While prices have dipped slightly since the pandemic-era housing boom that fundamentally reshaped the Flathead Valley, and much of the Mountain West, housing costs continue to strain the budgets of local residents, many of whom have been priced out of their homes in recent years.

The median sales price for a home in Flathead County was $560,260 in December 2023, compared to $633,250 in December 2021. Before the pandemic, in January 2020, the median home sold for $316,250.

According to the Zillow Observed Rent Index (ZORI), the average market-rate monthly rent in Flathead County in November 2023 was $2,151.

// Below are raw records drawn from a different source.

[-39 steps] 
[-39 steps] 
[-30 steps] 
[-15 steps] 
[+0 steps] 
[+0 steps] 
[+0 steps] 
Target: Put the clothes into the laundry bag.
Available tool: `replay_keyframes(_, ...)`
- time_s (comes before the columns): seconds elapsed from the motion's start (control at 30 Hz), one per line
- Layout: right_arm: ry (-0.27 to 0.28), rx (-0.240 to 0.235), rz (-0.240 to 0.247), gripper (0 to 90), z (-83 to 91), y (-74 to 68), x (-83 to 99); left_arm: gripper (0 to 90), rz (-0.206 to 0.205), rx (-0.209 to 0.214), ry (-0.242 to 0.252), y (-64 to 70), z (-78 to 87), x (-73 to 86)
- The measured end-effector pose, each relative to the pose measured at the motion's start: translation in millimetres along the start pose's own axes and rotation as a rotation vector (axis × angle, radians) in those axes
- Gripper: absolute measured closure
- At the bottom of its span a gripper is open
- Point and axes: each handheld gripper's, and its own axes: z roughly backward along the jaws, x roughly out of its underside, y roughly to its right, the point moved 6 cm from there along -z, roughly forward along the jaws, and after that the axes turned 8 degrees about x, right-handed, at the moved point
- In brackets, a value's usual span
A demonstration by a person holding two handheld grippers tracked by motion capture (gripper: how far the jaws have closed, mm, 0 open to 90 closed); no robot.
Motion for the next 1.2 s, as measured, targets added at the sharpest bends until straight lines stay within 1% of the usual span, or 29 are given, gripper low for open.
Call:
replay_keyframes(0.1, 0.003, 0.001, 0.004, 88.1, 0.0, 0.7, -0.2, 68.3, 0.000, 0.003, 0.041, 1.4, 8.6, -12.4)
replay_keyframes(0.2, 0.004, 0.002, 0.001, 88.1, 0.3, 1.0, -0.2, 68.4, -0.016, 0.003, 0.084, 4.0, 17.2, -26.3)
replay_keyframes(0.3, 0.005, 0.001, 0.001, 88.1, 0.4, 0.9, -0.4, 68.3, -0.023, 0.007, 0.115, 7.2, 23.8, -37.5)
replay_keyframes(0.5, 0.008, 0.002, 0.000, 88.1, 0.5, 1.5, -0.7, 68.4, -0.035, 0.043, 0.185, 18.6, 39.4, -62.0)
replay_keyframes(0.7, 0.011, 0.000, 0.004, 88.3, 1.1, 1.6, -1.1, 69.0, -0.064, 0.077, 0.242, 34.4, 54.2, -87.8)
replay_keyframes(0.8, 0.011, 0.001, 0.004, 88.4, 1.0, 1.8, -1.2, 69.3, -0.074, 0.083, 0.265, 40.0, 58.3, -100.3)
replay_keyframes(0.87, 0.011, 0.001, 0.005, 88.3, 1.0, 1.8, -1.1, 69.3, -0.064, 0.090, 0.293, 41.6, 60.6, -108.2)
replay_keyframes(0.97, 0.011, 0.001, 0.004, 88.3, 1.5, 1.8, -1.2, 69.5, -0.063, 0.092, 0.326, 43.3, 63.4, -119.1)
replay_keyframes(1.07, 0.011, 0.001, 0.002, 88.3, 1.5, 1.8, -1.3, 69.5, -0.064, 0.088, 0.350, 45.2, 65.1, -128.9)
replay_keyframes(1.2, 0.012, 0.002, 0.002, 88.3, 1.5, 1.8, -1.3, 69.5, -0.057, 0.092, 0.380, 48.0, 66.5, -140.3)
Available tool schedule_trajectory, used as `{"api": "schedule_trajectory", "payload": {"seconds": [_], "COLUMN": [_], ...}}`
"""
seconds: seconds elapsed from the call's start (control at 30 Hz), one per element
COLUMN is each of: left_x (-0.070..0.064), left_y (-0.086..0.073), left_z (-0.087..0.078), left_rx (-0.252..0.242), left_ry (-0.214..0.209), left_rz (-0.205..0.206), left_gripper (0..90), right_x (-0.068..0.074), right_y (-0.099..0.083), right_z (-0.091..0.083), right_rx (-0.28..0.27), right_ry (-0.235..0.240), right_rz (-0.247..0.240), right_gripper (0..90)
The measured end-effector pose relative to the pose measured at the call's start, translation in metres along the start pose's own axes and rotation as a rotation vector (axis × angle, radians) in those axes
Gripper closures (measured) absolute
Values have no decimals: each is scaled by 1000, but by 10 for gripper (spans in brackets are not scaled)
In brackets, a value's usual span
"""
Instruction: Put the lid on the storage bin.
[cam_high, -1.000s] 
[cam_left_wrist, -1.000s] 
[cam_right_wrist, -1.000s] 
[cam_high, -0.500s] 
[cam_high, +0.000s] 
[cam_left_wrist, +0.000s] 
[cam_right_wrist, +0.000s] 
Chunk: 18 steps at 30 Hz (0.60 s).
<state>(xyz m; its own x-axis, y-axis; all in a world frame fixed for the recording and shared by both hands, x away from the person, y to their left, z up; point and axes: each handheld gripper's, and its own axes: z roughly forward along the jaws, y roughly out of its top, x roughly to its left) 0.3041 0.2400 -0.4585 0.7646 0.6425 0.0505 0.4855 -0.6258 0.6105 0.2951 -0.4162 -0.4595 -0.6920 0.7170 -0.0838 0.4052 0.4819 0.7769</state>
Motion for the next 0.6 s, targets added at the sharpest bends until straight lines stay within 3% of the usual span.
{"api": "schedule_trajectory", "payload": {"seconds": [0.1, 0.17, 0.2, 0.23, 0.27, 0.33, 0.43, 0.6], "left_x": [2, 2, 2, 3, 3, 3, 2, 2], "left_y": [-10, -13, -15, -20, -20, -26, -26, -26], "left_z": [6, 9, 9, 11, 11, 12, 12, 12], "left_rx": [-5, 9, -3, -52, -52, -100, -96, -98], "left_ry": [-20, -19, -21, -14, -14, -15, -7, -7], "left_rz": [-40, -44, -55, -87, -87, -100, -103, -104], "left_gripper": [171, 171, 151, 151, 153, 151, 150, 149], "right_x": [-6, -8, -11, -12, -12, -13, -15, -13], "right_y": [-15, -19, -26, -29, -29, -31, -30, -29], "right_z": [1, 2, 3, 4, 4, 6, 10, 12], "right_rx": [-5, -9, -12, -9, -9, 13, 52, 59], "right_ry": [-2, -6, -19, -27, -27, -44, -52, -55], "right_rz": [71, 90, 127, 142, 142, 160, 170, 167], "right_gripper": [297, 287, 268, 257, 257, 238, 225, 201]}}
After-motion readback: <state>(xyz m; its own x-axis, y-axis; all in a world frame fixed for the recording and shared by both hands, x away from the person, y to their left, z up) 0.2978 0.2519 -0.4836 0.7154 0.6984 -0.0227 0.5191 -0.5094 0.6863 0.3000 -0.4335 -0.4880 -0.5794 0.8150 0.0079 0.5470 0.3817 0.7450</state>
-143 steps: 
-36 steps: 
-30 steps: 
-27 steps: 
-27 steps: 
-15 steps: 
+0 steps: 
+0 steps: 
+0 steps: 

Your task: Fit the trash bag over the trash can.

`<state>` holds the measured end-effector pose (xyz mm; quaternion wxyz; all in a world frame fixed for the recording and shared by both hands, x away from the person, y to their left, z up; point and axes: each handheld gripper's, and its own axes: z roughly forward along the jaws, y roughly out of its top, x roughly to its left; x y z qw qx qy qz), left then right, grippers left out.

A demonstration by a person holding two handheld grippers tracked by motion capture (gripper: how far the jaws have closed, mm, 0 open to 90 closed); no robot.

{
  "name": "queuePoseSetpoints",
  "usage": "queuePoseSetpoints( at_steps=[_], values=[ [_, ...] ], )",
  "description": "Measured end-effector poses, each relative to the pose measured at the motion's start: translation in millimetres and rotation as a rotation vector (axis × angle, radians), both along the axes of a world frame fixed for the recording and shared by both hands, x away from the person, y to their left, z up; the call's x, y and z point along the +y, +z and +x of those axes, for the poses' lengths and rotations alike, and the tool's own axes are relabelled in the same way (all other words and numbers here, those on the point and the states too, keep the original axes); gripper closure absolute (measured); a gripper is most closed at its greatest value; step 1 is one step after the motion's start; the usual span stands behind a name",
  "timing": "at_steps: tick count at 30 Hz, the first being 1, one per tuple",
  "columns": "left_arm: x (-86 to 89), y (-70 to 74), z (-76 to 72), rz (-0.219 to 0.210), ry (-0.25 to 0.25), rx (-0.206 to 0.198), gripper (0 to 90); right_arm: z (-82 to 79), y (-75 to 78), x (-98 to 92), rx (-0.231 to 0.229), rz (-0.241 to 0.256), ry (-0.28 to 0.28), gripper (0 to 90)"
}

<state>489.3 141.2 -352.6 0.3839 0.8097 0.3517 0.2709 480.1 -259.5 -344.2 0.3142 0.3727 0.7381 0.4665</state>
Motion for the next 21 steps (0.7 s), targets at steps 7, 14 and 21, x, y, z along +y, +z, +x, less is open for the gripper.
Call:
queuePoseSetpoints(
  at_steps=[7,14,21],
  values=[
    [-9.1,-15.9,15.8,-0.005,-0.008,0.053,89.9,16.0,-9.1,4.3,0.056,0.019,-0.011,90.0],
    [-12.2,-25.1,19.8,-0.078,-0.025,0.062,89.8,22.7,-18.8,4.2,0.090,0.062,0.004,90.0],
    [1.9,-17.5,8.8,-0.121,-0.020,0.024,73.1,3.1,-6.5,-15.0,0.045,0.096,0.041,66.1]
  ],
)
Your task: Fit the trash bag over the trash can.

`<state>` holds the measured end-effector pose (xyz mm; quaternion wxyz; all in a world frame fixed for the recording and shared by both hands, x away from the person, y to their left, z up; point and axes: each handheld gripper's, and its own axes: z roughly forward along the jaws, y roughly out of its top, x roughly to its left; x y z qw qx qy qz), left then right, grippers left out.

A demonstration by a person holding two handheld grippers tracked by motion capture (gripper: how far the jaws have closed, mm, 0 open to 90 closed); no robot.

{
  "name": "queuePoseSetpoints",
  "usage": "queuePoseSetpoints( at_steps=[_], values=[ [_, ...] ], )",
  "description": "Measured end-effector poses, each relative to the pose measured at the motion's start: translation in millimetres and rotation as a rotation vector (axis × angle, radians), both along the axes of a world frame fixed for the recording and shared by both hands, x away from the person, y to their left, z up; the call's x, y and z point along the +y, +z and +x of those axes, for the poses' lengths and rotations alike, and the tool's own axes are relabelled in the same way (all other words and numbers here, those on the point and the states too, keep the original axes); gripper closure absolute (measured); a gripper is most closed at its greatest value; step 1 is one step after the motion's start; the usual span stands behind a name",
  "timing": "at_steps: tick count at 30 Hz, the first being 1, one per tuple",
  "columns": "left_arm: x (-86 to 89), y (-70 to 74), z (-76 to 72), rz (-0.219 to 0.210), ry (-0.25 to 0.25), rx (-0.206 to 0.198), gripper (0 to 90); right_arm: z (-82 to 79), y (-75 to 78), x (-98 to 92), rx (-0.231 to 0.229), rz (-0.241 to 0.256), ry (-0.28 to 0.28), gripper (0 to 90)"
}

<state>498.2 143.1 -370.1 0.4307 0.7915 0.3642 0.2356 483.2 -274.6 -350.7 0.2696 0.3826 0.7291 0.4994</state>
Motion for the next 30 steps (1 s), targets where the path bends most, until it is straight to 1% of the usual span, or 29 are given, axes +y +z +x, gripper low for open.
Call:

Nathan Dugan, a member of the Governor’s Housing Task force and the president of Whitefish-based housing nonprofit Shelter WF, said that even adding a handful of duplexes on single-family lots can help increase inventory and bring down exorbitant local housing prices. Under Dugan’s direction, Shelter WF has advocated for the development of both market-rate and fixed-income housing in Whitefish, a city where Montana’s housing crisis looms large.

New home developments in southern Whitefish on June 17, 2020. Hunter D’Antuono | Flathead Beacon

According to a community housing needs assessment commissioned by the city of Whitefish in 2022, the city will need 1,310 new homes by 2030 to support its population, 75% of which must be priced below market rate in order to maintain an attainable housing supply for locals.

“Certainly, on a larger scale throughout the valley and throughout the state, the duplexes are a very important part of the solution to the housing crisis,” Dugan said.

Cotton, of the Frontier Institute, critiqued plaintiffs’ argument that the loosened zoning regulations infringe on constitutional protections. He added that the discussion over housing and equal protection “really calls into question” many of the zoning policies that have allowed for the creation of single-family neighborhoods.

Sprunger said that while she understands the frustrations of the plaintiffs, some of whom are her constituents, she hopes the community can find a middle ground and chart a course towards responsible development.

“I love this community and I certainly commiserate, frankly, that change is difficult. Seeing our housing prices skyrocket is hard,” Sprunger said.

However, the lawmaker said, the brunt of the housing crisis has fallen on local residents.

“The people who get pushed out are the people who grew up here,” she said. “We need to find a way to do right by those who are working hard in our community.”